Kasarinlan, Separation
Or of how removal can be celebration
Today happens to be the Philippines’ Independence Day. And in Filipino, as was reminded by a friend’s post on Twitter, it’s actually Araw ng Kasarinlan and not Kalayaan and two very different words. Kasarinlan, derived from pagsasarili, pagkakabukod, paghihiwalay, all terms that feel more vibrant descriptions of what independence might be. That it is an actual separation. Removal. Compared to kalayaan which is more closely related to laya, freedom. We don’t often use Araw ng Kasarinlan but if we really study the long and violent struggle our forefathers and mothers undertook to achieve it, maybe we should reconsider. I sometimes think how much we would have benefitted if more of our ancestral identities survived, for example. Instead of this bastardised mishmash of Spanish and American color over everything we are and do.. but I digress.
Here I am at 6 or 7, forced to parade in an itchy ruffly gown in the annual traditional Santacruzan, celebrated in towns and cities and barrios across our islands, posting today to commemorate in my own little way. The Santacruzan has everything I love in a Filipino celebration — the pomp, the religious pageantry, the coming together and busyness of it, the food that comes at the end. And when I think of home how can I not I think of our food. Garlicky, oniony, oily, salty, sweet. In umami combinations that sometimes make no sense to anyone else. I remember how (because I struggled to finish the portions given to me), my mum thought to add condensed milk to my rice to make it more palatable and how I loved it so much that I did it well into my teen years and was though a bit strange by friends. I also think of our other traditions like how we celebrate Christmas and start playing carols at the beginning of September (it is a particular kind of tragicomedy to hear Jose Mari Chan in the malls while you’re getting groceries). I also think of my favorite, familiar places. The ones even whose smells give a comfort like no other. The streets and sights I can get around in with my eyes closed. The sounds of chaotic energy that frustrate and fascinate at once. And I think of people, the ones I miss every day and who I sometimes miss so much it physically hurts. The ones who through social media still permit me a window into their lives. The ones I can pester with video calls in the middle of the day. The ones I dream about often like my mom. And I think of words like home and kasarinlan and what they mean now for me that I’m not there.

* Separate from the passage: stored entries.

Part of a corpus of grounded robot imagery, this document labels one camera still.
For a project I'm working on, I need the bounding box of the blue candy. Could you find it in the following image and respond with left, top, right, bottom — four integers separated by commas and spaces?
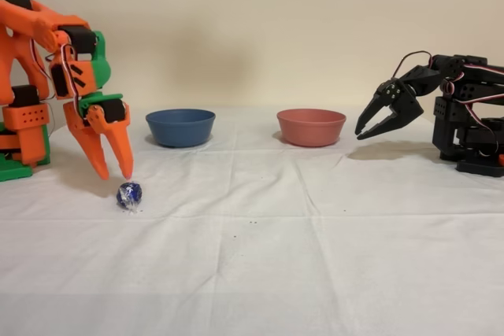
115, 179, 144, 216

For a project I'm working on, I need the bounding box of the blue bowl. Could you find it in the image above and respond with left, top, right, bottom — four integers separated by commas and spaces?
145, 109, 217, 150

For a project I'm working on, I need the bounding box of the pink red bowl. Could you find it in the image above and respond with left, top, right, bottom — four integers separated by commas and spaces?
276, 109, 347, 148

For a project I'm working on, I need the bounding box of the white tablecloth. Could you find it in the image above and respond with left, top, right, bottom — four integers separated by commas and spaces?
0, 106, 504, 336

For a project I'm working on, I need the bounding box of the servo cable on black arm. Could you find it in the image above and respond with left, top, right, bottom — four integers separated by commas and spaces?
393, 50, 434, 79

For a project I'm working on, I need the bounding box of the servo cable on orange arm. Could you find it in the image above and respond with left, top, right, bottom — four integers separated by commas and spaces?
45, 42, 82, 103

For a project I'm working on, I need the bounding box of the green arm base plate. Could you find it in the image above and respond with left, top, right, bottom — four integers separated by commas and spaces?
0, 150, 34, 183

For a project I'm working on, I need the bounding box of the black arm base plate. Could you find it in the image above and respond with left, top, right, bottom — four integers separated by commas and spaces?
456, 157, 504, 179

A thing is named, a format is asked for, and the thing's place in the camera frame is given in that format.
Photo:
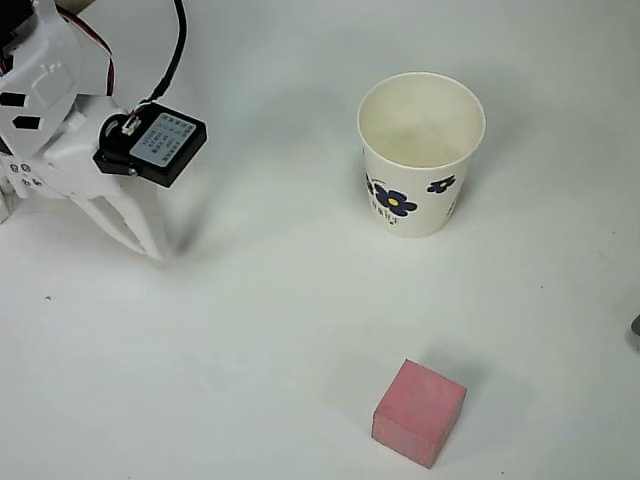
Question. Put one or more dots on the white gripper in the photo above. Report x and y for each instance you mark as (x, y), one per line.
(75, 172)

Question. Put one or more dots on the grey object at table edge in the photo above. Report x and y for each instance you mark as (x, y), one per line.
(636, 330)

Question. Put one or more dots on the pink foam cube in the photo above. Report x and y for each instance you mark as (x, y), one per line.
(417, 410)

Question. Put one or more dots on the black camera module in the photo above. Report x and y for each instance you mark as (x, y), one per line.
(160, 145)

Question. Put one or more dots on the flower print paper cup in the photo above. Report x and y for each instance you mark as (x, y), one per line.
(420, 200)

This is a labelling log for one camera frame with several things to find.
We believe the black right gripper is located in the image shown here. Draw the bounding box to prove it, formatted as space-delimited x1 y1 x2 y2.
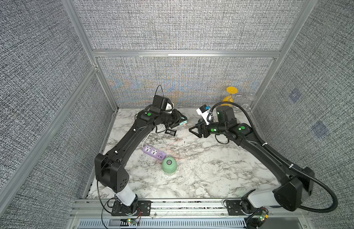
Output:
189 118 230 139

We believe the aluminium front rail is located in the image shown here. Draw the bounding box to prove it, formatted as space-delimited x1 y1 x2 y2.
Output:
66 198 314 229

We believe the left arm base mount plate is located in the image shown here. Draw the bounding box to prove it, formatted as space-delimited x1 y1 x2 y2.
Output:
111 200 152 217

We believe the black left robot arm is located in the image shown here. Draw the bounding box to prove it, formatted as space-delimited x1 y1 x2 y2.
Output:
95 107 187 207

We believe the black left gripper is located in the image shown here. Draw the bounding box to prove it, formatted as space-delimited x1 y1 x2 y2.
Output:
159 109 187 129

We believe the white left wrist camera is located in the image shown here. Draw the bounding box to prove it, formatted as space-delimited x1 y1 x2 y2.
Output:
152 95 174 112

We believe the chrome stand with yellow cups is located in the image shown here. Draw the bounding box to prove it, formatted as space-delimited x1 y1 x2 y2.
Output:
223 86 257 114

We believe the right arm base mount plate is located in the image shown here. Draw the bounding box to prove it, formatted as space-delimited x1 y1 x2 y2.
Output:
223 199 245 216

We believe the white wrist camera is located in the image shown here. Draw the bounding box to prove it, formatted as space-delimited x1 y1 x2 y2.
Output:
197 105 214 125
152 95 174 112

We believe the pink USB charging cable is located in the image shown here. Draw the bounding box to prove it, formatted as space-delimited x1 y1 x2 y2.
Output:
156 123 192 164

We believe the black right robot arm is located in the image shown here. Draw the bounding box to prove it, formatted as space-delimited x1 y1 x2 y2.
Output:
189 102 338 215

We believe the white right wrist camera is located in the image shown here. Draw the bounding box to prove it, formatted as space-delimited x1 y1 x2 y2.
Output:
197 105 214 125

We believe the purple power strip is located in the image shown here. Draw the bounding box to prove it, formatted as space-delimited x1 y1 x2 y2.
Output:
142 145 166 161

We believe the black snack bar wrapper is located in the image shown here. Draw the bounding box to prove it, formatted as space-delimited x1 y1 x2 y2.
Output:
165 129 177 136

The funny thing about leaving is no one really considers the gravity of what is being left behind. You think you’re just packing your bags to live elsewhere. But what does it mean when you actually extricate yourself from everything you’ve ever known? Maybe now’s the time I tell you my first few weeks here were tearful and sad.. and that even before my mom passed away, I was already in a state of grief for everything I had given up and left behind. My friends and family. My dogs. My car. My lovely lovely home that I had built around me with all my comforts. My bed that was so difficult to get out of in the morning. The village where I lived and loved walking around in. The habits and expectations formed over decades. All of my familiar.
But a few weeks ago, things started to change. I can’t explain why or why now. I can only think of my recent history… how the events of last year snowballed into this decision to come to Singapore. How choices were made of what gets taken and what gets left. How I finally had to say goodbye to my mum after her long painful illness. And how the sadness and grief of all of that resulted into an untethering from the pull home had for me.
I’m grateful now that when I mull the word kasarinlan, it isn’t tragic or sad. It now, even as I say it with an exhausted sigh, feels a triumph. To be free from the definitions of what I thought home could look like and where home could be. And it now feels hopeful here, within this new freedom. Because in the redefining of what home can be, the separation has afforded me the freedom to rethink the rules I thought I needed to subscribe to, to shed the weight of expectations I thought were unavoidable. It feels like there is electricity in the air around me, that every moment is charged with the excitement of possibility.
If there’s anything my mum’s passing has taught me it’s that life is much too short and precious to not grab every opportunity to encounter joy. And today, this is what makes me happy: my pride in being Filipino and all that it comes with.